9/13: Miracles as Stories

Kenneth Woodward
Former religion editor at Newsweek (retired 2002)
Thursday, September 13th, 7:00 p.m.
Sussman Theater, Olmsted Center

Kenneth Woodward served as Religion Editor of Newsweek for 38 years. In addition to some 100 cover stories for Newsweek, his articles, essays and book reviews have appeared in The New York Times, The Wall Street Journal, The Washington Post, Commonweal, First Things, America, The Nation, and The Weekly Standard. Among his numerous awards are the National Magazine Award, the Pulitzer Prize of the magazine industry, and the Robert E. Griffin Award for Outstanding Achievements in the Art of Writing from the University of Notre Dame, his alma mater. Mr. Woodward is the author of four books, including his recently published Getting Religion: Faith, Culture and Politics from the Age of Eisenhower to Ascent of Trump, which is available in paperback after his lecture.

In his lecture, Mr. Woodward will emphasize the essentially narrative character of miracles, whether they are found in sacred literature or in personal experience. In doing so, he will draw on two of his own books, The Book of Miracles: The Meaning of the Miracle Stories in Christianity, Judaism, Buddhism, Hinduism and Islam, and Making Saints: How the Catholic Church Determines Who Becomes a Saint, Who Doesn’t, and Why, the latter of which contains a chapter on how church authorities validate miraculous claims.
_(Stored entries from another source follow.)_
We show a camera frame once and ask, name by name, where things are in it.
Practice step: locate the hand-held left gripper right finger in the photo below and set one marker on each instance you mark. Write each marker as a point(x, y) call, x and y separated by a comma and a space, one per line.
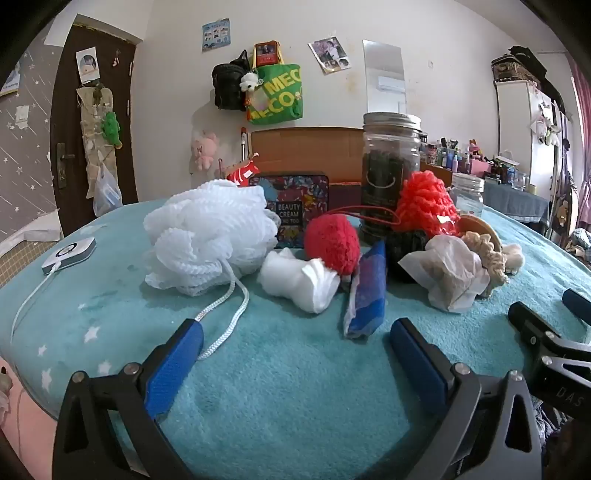
point(415, 364)

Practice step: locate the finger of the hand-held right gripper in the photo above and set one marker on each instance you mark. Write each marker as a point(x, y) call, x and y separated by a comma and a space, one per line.
point(526, 322)
point(577, 302)

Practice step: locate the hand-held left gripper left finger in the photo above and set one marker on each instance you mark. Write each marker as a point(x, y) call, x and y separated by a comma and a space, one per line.
point(173, 369)

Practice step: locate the white mesh bath pouf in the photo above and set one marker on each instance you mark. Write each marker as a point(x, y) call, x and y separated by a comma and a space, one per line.
point(207, 230)

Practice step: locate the white foam net sleeve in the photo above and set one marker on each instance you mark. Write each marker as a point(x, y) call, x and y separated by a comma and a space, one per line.
point(295, 279)

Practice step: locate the red fuzzy plush pouch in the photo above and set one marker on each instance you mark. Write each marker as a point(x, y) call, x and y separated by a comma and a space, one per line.
point(332, 242)

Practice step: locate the red foam net sleeve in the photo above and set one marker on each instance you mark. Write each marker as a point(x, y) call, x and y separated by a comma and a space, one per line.
point(427, 203)

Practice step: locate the cardboard box red inside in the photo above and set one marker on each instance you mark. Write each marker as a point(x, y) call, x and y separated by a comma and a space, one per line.
point(304, 150)

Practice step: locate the blue tissue packet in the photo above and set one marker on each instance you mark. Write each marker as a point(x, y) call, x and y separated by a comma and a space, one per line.
point(369, 290)

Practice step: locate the brown teddy bear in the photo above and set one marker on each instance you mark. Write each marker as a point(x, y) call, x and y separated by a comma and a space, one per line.
point(562, 213)

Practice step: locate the black fuzzy cloth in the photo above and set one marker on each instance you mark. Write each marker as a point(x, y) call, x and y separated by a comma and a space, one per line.
point(406, 249)

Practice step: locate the table with grey-blue cloth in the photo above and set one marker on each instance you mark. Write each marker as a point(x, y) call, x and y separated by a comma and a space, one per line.
point(512, 198)

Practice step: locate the small glass jar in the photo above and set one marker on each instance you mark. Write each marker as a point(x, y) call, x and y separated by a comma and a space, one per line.
point(467, 194)

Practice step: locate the row of cosmetic bottles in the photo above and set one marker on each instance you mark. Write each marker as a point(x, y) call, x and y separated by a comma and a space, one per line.
point(445, 154)

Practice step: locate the white wardrobe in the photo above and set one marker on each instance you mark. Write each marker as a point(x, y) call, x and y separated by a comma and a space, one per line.
point(519, 124)

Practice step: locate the clear plastic bag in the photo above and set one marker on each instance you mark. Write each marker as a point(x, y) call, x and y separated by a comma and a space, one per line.
point(107, 194)

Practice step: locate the floral black tin box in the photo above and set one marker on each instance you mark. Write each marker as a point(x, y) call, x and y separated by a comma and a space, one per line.
point(295, 203)

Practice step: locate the large glass jar metal lid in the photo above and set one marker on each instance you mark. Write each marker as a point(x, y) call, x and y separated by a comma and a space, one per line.
point(390, 161)

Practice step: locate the red snack bag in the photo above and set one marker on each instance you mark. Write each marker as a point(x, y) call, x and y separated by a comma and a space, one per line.
point(242, 173)

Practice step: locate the pink curtain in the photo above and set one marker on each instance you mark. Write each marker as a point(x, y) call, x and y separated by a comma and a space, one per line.
point(581, 92)

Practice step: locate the pink plush toy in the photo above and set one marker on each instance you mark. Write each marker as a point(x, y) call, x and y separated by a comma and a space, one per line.
point(205, 150)

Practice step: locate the patterned suitcase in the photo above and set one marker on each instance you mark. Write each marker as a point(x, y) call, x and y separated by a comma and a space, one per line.
point(512, 64)

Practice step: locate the green plush toy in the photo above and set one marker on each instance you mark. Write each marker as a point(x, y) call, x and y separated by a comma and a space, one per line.
point(111, 129)

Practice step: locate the beige hanging door organizer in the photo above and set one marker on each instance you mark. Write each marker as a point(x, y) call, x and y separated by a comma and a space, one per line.
point(92, 120)

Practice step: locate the dark brown door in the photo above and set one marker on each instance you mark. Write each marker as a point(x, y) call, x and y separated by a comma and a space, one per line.
point(67, 115)

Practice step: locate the black bag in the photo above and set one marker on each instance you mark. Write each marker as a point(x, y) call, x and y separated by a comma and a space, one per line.
point(228, 85)

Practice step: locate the green tote bag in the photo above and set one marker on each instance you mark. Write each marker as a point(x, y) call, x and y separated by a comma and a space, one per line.
point(277, 97)

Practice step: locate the white plush dog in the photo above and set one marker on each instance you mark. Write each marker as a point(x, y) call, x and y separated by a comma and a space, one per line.
point(249, 82)

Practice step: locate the photo on door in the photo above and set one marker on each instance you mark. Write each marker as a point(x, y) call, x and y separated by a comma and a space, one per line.
point(87, 64)

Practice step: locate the red framed picture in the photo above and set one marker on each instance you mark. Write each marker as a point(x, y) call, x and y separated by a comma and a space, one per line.
point(266, 53)

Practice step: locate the wall mirror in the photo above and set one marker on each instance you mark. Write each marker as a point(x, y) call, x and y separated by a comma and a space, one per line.
point(385, 76)

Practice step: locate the photo wall poster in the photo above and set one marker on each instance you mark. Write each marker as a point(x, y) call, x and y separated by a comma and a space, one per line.
point(330, 53)

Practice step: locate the blue wall poster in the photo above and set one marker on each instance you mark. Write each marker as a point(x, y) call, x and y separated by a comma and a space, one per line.
point(216, 34)

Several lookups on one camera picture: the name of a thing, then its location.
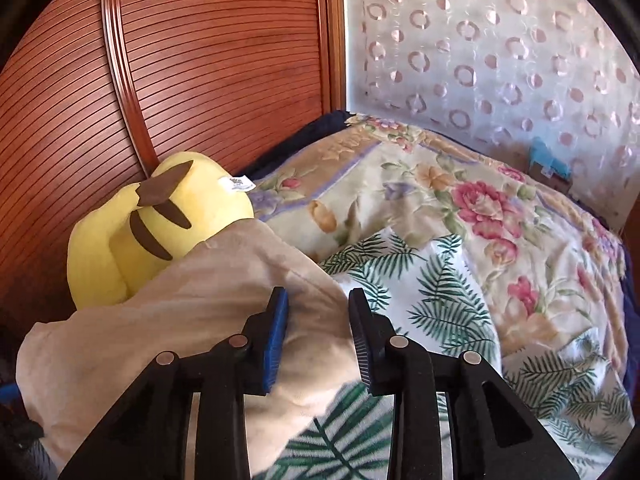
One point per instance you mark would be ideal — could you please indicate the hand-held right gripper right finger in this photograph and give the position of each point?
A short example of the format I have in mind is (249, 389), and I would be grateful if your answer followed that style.
(362, 347)

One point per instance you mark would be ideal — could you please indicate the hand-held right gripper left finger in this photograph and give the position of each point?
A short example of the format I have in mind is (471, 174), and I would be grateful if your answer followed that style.
(277, 342)

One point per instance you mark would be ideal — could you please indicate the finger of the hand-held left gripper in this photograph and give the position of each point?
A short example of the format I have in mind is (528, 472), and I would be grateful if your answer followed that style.
(7, 393)

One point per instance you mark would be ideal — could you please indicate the beige t-shirt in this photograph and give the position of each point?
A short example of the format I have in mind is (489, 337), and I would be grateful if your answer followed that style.
(175, 300)

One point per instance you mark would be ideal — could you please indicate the leaf print bed sheet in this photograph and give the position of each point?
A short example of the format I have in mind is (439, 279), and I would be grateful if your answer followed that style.
(440, 300)

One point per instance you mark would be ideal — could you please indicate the yellow plush toy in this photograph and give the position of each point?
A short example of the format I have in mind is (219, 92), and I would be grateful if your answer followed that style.
(200, 200)

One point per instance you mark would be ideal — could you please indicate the floral blanket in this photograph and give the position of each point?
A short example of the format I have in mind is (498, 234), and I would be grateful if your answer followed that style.
(450, 200)

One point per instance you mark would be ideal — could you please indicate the wooden headboard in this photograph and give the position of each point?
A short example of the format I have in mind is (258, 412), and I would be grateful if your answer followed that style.
(200, 60)

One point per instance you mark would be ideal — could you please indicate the sheer circle-patterned curtain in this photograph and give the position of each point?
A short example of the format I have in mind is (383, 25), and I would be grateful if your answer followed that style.
(475, 35)

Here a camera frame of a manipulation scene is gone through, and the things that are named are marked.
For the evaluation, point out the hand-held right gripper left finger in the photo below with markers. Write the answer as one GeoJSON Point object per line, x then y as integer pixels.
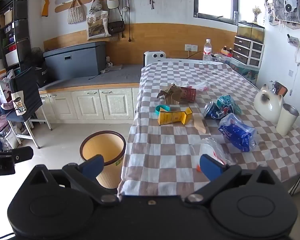
{"type": "Point", "coordinates": [91, 166]}

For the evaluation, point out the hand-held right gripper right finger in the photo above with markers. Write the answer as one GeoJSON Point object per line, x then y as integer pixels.
{"type": "Point", "coordinates": [211, 166]}

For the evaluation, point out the clear plastic bag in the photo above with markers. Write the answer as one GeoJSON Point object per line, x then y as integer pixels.
{"type": "Point", "coordinates": [212, 147]}

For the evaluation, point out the blue plastic bag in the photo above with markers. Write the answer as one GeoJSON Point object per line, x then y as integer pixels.
{"type": "Point", "coordinates": [237, 132]}

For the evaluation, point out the crushed blue can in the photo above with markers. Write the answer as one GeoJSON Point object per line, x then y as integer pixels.
{"type": "Point", "coordinates": [214, 111]}

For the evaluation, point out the yellow carton box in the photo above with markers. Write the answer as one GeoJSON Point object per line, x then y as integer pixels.
{"type": "Point", "coordinates": [169, 117]}

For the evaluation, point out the teal snack bag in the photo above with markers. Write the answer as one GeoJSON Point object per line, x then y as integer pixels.
{"type": "Point", "coordinates": [227, 101]}

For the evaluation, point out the red paper box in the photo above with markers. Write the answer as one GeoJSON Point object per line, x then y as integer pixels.
{"type": "Point", "coordinates": [188, 94]}

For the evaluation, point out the clear plastic wrapper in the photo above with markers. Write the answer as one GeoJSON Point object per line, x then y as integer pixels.
{"type": "Point", "coordinates": [202, 86]}

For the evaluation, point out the dark brown shoulder bag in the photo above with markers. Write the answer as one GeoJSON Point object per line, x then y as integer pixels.
{"type": "Point", "coordinates": [116, 27]}

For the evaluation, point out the cartoon print tote bag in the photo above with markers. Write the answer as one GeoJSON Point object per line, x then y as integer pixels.
{"type": "Point", "coordinates": [19, 103]}

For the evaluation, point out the checkered table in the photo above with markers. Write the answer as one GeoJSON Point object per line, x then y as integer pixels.
{"type": "Point", "coordinates": [169, 140]}

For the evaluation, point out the white cabinet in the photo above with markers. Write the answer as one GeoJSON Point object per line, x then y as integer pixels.
{"type": "Point", "coordinates": [90, 103]}

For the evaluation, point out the folding chair with bag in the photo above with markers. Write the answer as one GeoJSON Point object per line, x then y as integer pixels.
{"type": "Point", "coordinates": [25, 87]}

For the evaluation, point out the black printed bag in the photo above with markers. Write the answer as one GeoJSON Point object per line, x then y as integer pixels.
{"type": "Point", "coordinates": [41, 76]}

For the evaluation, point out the white tumbler cup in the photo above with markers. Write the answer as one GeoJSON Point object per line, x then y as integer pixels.
{"type": "Point", "coordinates": [287, 120]}

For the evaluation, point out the grey storage box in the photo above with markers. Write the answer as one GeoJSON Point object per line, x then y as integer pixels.
{"type": "Point", "coordinates": [73, 60]}

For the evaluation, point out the water bottle with red label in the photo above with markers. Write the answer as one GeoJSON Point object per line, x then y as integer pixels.
{"type": "Point", "coordinates": [207, 52]}

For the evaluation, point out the black shelving rack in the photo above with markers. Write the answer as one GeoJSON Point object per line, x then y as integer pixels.
{"type": "Point", "coordinates": [15, 30]}

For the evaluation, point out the drawer organiser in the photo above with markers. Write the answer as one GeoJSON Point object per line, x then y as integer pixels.
{"type": "Point", "coordinates": [247, 51]}

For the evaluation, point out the white space heater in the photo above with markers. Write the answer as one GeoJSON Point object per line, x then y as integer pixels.
{"type": "Point", "coordinates": [155, 58]}

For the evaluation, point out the printed canvas tote bag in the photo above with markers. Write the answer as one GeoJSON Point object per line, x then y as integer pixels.
{"type": "Point", "coordinates": [97, 27]}

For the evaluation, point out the glass fish tank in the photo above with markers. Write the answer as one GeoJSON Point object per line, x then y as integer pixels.
{"type": "Point", "coordinates": [251, 31]}

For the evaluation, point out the crochet tote bag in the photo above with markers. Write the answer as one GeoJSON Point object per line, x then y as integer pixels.
{"type": "Point", "coordinates": [76, 13]}

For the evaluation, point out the dried flower vase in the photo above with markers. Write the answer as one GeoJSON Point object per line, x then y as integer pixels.
{"type": "Point", "coordinates": [256, 15]}

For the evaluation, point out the grey cloth bag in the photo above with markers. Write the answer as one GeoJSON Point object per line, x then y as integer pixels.
{"type": "Point", "coordinates": [96, 7]}

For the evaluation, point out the white bucket bag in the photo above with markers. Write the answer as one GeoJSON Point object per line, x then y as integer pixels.
{"type": "Point", "coordinates": [112, 1]}

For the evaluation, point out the wall socket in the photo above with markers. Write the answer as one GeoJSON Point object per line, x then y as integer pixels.
{"type": "Point", "coordinates": [191, 47]}

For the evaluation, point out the wooden skateboard wall rack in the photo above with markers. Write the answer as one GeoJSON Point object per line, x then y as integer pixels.
{"type": "Point", "coordinates": [62, 7]}

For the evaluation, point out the photo collage wall board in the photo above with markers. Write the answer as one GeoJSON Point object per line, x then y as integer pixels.
{"type": "Point", "coordinates": [287, 7]}

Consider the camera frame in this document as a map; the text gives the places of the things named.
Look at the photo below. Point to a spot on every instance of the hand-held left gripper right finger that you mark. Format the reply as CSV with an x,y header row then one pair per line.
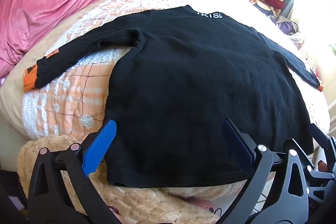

You can an audio recording of Woodward’s lecture here.

9/14 Meet My Religious Neighbor: Shafia Islamic and Cultural Center

Meet My Religious Neighbor resumes with a visit to the Shafia Islamic and Cultural Center (1425 University Ave) for their jummah sermon and prayers. The visit will be held on Friday, September 14th from 1:30-2:15 p.m.

Shafia is a relatively new (2014) Somali mosque with Sufi influence. Many of its members are refugees, victims of persecution by Al-Shabaab in Somalia. For more information about the mosque, see the entry by Drake student Runal Patel on the TCP website: http://comparisonproject.wp.drake.edu/religions-of-des-moines/shafia-islamic-and-cultural-center/.

Men should enter through the back side (non-University) of the mosque; women, through the front (University). After the prayers have ended women and men together can learn about the community’s distinctive practice of Islam. To respect the customs and rules of the mosque, women should cover their hair and have arms covered to wrists and legs covered to ankles. Men should not wear shorts. Also, men should avoid touching women and vice versa (handshaking included). If you want more information, please contact Tim Knepper at tim.knepper@drake.edu.

Meet My Religious Neighbor is a monthly open-house series. Each open house allows the public the opportunity to tour a sacred space, learn how religion is practiced in it, and meet the congregation who worships there.